Project Genesis

Ms. B., 70 years old, came to Project Genesis’ Storefront individual services drop-in centre in the summer of 2007. Her Guaranteed Income Supplement (GIS) to the Old Age Security pension had been cut off, leaving her with a total monthly income of only $384.

She couldn’t afford her own apartment and had been couchsurfing for a couple of years, living in the apartments of various friends. Ms. B. faced a huge ordeal in providing the documents to prove her Canadian residency, which she needed to do to have her GIS reinstated by the federal government.

Our Storefront’s rigorous, free-of-charge assistance – through encouragement to Ms. B., by many phone calls with Service Canada, and by the retrieving of numerous archived documents – combined with Ms. B.’s perseverance, resulted in a life-changing increase of her monthly income to almost $1,200, as well as a retroactive payment to her of over $5,000.

A Storefront volunteer advisor informed Ms. B. of publicly-subsidized apartments for seniors in a local not-for-profit social housing initiative, nearby on the corner of Côte-Ste-Catherine Road and Decarie Boulevard. Ms. B. applied and was accepted. She was thrilled to finally have a place to call home.

Today, about 10 years later, as we celebrate the 2017 Centennial Year of Federation CJA, Ms. B. volunteers her lively participation, insights and well-honed skills with Project Genesis’ Housing Rights Committee (with 57 volunteers) and Anti-Poverty Committee (with 78 volunteers). She is determined that no one else should have to experience the indignity and injustice of poverty. Ms. B., along with the other 198 Project Genesis members, guides the organization into the future, buoyed by commonly-held values and aspirations for social justice.

Project Genesis, since its start in the late 1970s, has combined individual services with community organizing for improved living conditions, often related to housing, and for improved standards of living, usually related to overcoming bureaucratic obstacles in basic income public social programs and to strengthening the social safety net within the multiethnic Côte-des-Neiges neighborhood of Montreal.

From its beginnings, Project Genesis has reflected a will to take the immediate difficulties experienced by people seriously, by providing easy-to-access, drop-in individual services.
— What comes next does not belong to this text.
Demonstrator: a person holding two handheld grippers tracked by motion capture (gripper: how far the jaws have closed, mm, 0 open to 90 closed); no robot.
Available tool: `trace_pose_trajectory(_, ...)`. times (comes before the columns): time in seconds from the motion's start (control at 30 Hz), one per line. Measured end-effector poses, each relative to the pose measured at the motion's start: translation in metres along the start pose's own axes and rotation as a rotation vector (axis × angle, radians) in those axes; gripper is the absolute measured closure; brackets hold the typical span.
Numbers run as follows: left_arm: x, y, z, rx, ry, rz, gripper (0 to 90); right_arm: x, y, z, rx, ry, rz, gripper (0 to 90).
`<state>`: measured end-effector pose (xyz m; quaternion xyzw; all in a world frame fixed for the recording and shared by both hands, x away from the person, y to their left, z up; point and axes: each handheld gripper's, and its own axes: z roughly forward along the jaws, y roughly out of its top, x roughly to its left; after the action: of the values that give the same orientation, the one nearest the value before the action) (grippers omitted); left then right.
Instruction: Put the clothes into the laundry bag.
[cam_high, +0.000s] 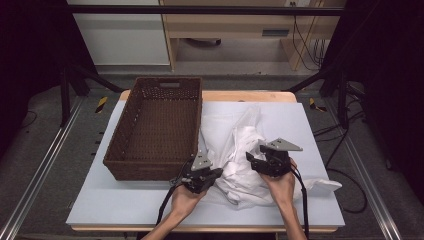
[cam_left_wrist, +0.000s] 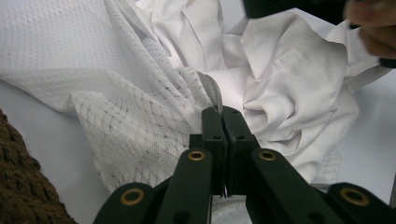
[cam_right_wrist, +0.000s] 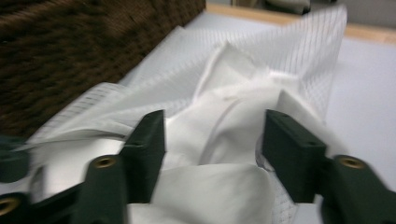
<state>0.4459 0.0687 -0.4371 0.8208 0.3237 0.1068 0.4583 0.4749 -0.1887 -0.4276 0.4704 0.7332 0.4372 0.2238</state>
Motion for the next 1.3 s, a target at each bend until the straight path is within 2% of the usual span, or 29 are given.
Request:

This past year, our Storefront individual services drop-in centre provided over 9,400 in-person and follow-up interventions, each quality-assured, with people of 140 countries of origin. As well, we offered thousands of phone interventions. These services were enabled by 61 trained and supervised volunteers, as well as 14 social work and law students and student stagiaires, offering information (often detailed legal or procedural information), referrals, and individual advocacy.

Given the high volume of Project Genesis’ individual services, our Storefront staff, volunteers and student interns often notice the practical, immediate effects and longer-term impacts of both good and bad public policy. When there’s a new obstacle or wrench put in the wheel to accessing the social safety net, we’ll usually see it quickly reflected in the situations for which people come in. This then informs Project Genesis’ community organizing program, by calls of “Let’s find out what’s happening and do something about it!”

Pursuing improvements to public programs and greater equity, and addressing the social causes of many of the individually-experienced difficulties we see in our Storefront, often leads us to link up with other agencies and organizations, at times across the neighbourhood, the city or the whole province. Project Genesis from its origin, as an organization involving and dedicated to serving people of all backgrounds, reflects the wider reality that it takes us all, working together in an inclusive way and with common goals, to make a dent in reducing poverty and ultimately to end poverty.

At almost 40 years of service by and for the wider local community, Project Genesis continues to generate new beginnings among service users, volunteers and the local community:

Emil first came to Côte-des-Neiges as a Herzliah High School student. As he walked by on Victoria Avenue, he noticed Project Genesis’ crowded waiting room. He asked himself “What’s going on there?”

Emil stopped in and, speaking English, French, Russian and Hebrew, began volunteering in Project Genesis’ Outreach door-knocking program. He interacts with local residents, encouraging people to know their rights and responsibilities as tenants. He witnesses change as people learn about their housing rights and Project Genesis: “It is 100% worth it knowing that you are making a difference in peoples’ lives!”

Together, we’re contributing to positive change within our society for us all. Federation CJA’s sustained support of Project Genesis’ mission and practical work during our almost 40 years is an appreciated beacon of community-wide solidarity.